A priori, le « Centre Civique » en tant qu’objet ne concerne pas l’ethnologie. Dès lors qu’on l’évoque, des champs de compétences telles que l’architecture ou les sciences politiques apparaissent comme plus à même de l’aborder. Il semble évident qu’il relève de ceux-ci et, plus particulièrement, d’une réflexion qui instaure une relation entre l’architecture et le pouvoir. A son évocation, en Roumanie comme ailleurs, apparaît en filigrane et de manière presque automatique, la figure du couple Ceausescu. A tel point qu’il représente un exemple caricatural de la phrase énoncée par Denis Cerclet : « ‘les produits de l’art et de l’architecture recèlent en eux les sensations, les impressions, les gestes de ceux qui les ont conçus’ »60. Or, ce premier paradigme s’avère devoir être affiné pour le Centre Civique. En effet, il s’agit bien d’une architecture du pouvoir mais dont l’une des caractéristiques principales est sa monumentalité.
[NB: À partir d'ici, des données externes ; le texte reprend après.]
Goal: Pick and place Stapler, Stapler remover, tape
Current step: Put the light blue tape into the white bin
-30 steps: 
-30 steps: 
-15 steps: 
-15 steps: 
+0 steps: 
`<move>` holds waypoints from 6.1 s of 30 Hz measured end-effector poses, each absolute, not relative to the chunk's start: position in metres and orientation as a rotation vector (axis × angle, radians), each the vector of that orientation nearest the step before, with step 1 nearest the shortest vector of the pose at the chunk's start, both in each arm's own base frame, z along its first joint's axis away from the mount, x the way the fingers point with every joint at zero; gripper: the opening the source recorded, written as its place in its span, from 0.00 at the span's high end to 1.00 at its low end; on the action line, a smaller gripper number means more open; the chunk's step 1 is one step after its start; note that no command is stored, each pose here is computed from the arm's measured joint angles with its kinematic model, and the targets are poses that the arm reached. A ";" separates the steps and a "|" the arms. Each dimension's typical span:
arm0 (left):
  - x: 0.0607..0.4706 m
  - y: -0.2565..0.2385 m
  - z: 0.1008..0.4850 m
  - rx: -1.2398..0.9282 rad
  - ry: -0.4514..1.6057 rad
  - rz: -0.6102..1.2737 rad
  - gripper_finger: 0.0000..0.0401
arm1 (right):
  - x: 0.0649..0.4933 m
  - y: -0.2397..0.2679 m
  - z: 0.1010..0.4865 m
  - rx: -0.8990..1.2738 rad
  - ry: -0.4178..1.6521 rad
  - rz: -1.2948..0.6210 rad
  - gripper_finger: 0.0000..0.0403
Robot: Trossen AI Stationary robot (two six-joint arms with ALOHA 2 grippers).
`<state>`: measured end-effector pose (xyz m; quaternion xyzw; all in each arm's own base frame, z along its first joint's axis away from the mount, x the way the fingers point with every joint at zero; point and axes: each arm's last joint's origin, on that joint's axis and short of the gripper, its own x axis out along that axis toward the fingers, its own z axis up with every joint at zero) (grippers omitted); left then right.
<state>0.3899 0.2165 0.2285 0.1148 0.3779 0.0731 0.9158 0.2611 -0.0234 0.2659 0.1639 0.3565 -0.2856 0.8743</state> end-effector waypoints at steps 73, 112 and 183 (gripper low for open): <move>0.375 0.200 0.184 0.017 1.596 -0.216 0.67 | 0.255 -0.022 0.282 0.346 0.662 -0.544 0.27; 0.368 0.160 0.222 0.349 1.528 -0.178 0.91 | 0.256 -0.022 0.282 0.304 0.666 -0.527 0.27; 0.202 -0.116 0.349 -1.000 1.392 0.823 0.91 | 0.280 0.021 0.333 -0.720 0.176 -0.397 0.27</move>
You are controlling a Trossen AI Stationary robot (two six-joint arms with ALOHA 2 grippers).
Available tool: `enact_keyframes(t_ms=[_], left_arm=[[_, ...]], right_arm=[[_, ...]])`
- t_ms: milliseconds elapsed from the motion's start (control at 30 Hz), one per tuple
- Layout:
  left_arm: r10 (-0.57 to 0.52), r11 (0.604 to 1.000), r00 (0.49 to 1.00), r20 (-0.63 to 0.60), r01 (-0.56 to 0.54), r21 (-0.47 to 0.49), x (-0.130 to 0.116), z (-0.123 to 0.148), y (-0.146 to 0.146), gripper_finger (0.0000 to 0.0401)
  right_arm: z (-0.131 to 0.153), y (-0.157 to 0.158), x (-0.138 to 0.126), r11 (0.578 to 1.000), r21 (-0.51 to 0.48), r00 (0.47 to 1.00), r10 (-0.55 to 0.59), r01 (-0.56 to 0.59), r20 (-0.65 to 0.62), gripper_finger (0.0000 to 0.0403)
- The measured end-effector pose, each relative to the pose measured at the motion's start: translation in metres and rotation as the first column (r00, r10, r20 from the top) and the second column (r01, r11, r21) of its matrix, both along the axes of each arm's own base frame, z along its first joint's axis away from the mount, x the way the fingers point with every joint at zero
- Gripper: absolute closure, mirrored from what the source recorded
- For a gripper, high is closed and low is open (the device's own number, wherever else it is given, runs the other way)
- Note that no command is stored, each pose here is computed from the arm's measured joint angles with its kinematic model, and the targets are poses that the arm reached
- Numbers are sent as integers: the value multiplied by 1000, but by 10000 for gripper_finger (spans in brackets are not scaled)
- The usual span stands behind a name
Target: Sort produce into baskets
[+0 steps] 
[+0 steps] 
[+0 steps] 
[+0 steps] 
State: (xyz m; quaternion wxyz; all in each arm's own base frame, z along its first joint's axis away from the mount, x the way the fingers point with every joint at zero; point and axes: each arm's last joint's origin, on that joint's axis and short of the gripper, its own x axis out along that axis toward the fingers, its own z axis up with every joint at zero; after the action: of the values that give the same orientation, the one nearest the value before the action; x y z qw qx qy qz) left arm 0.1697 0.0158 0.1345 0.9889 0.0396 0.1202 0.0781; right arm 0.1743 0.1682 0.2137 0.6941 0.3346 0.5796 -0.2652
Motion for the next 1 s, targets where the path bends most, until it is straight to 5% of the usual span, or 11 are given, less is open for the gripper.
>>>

S’il est un aspect où toutes les parties (opposants ou défenseurs) s’accordent, c’est bien sur sa dimension monumentale.
D’ailleurs, la volonté monumentale est à l’origine du projet d’édification comme nous le rappelle une phrase inscrite sur le parchemin déposé dans les fondations :
‘« Nous avons fait l’inauguration des travaux de construction de la Casa Republicii et du boulevard Victoria Socialismului, grandioses et lumineuses fondations de cette époque de grandes transformations révolutionnaires, constructions monumentales qui vont durer à travers les siècles comme un impressionnant témoignage de la volonté des habitants de Bucarest, de tout le peuple roumain, de conquérir dignité et majesté à la capitale de notre pays, notre patrie socialiste »61. ’Déjà, le ton et le vocabulaire utilisés dans cette citation, nous amènent à convoquer un troisième paradigme qui est celui de la liaison entre architecture et régime totalitaire ou celui de l’architecture totalitaire. Le Centre Civique relève a priori de ces trois paradigmes qui nous poussent à le voir comme un lieu de pouvoir émanant d’un régime totalitaire ; la manifestation architecturale et urbanistique d’une idéologie particulière.
Il s’agit pour nous maintenant de replacer le Centre Civique dans une configuration théorique qui convienne mieux à son interprétation, c’est-à-dire, le considérer comme une manifestation architecturale du politique qui se situe en dehors d’un phénomène du pure mégalomanie.
Cerclet D., « Architecture et construction du rapport à la nature : l’exemple du Baroque » in Architecture et nature. Contribution à une anthropologie du patrimoine. Centre de Recherches et d’Etudes Anthropologiques. PUL, 1996, p. 150.
Cet extrait de texte inscrit sur le parchemin qui se trouve dans les fondations du centre civique fut repris dans le journal Scintea (traduction : L’étoile) du mardi 26 juin 1984.